All OCR formats supported by this plugin have the possibility of encoding alternative readings for a given word. These can either come from the OCR engine itself and consist of other high-confidence readings for a given sequence of characters, or they could come from an manual or semi-automatic OCR correction system.

Note

  • For hOCR, use <span class="alternatives"><ins class="alt">...</ins><del class="alt">...</del></span> (see hOCR specification)
  • For ALTO, use <String …><ALTERNATIVE>...</ALTERNATIVE></String> (see AlternativeType in the ALTO schema)
  • For MiniOCR, delimit alternative forms with (U+21FF) (see MiniOCR documentation)
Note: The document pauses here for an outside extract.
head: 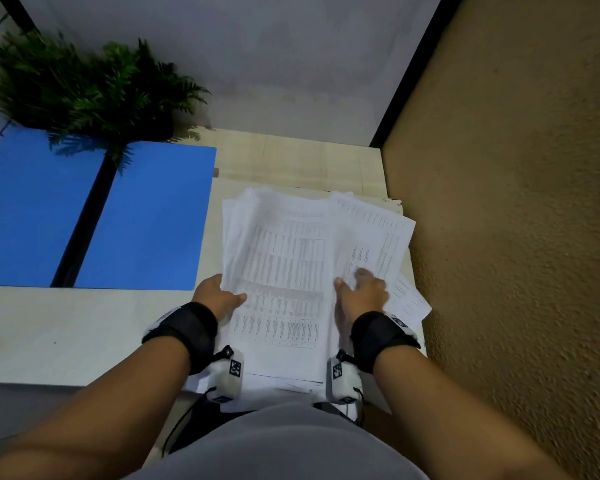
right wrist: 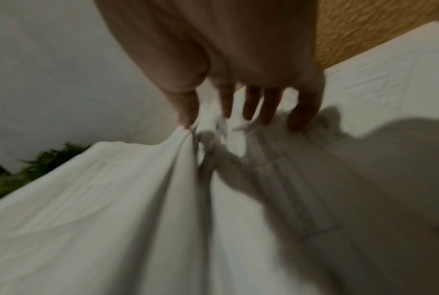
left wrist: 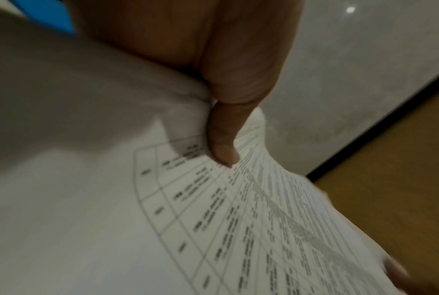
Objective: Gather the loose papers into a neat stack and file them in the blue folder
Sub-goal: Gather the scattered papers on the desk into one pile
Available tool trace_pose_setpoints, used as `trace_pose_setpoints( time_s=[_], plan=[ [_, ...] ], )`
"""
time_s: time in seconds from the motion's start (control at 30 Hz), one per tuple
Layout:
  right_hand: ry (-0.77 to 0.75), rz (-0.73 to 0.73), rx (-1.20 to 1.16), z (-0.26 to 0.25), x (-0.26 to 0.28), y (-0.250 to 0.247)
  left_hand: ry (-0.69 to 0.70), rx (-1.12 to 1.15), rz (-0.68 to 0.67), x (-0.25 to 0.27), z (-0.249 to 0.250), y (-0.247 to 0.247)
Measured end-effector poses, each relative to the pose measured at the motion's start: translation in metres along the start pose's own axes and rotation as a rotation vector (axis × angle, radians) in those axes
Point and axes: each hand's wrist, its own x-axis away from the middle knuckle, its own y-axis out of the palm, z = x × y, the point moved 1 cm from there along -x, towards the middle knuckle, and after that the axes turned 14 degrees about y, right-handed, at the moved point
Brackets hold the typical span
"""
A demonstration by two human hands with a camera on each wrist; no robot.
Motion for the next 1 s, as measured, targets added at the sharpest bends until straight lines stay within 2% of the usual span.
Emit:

In any case, these alternative readings can improve your user’s search experience, by allowing us to index multiple forms for a given text position. This enables users to find more matching passages for a given query than if only a single form was indexed for every word. This is a form of index-time term expansion, similar in concept to e.g. the Synonym Graph Filter that ships with Solr.

To enable the indexing of alternative readings, you have to make some modifications to your OCR field’s index analysis chain.

First, you need to enable alternative expansion in the OcrCharFilterFactory by setting the expandAlternatives attribute to true:

<charFilter
   class="de.digitalcollections.solrocr.lucene.filters.OcrCharFilterFactory"
   expandAlternatives="true"
/>

Next, you need to add a new OcrAlternativesFilterFactory token filter component to your analysis chain. This component must to be placed after the tokenizer:

<fieldType name="text_ocr" class="solr.TextField">
  <!-- .... -->
  <tokenizer class="solr.StandardTokenizerFactory"/>
  <filter class="de.digitalcollections.solrocr.lucene.OcrAlternativesFilterFactory"/>
  <!-- .... -->
</fieldType>

A full field definition for an OCR field with alternative expansion could look like this:

<fieldType name="text_ocr" class="solr.TextField">
  <analyzer type="index">
    <charFilter class="de.digitalcollections.solrocr.lucene.filters.ExternalUtf8ContentFilterFactory"/>
    <charFilter
      class="de.digitalcollections.solrocr.lucene.filters.OcrCharFilterFactory"
      expandAlternatives="true"
    />
    <tokenizer class="solr.StandardTokenizerFactory"/>
    <filter class="de.digitalcollections.solrocr.lucene.OcrAlternativesFilterFactory"/<
    <filter class="solr.LowerCaseFilterFactory"/>
  </analyzer>
  <analyzer type="query">
    <tokenizer class="solr.StandardTokenizerFactory"/>
    <filter class="solr.LowerCaseFilterFactory"/>
  </analyzer>
</fieldType>

Unsupported tokenizers

The OcrAlternativesFilterFactory works with almost all tokenizers shipping with Solr, except for the ClassicTokenizer. This is because we use the WORD JOINER (U+2090) character to denote alternative forms in the character stream and the classic tokenizer splits tokens on this character (contrary to Unicode rules). This also means that if you use a custom tokenizer, you need to make sure that it does not split tokens on U+2090.

Highlighting matches on alternative forms

During highlighting, you will only see the matching alternative form in the snippet if the match is on a single word, or if it is at the beginning or the end of a phrase match. This is because we cannot get to the offsets of matching terms inside of a phrase match through Lucene’s highlighting machinery.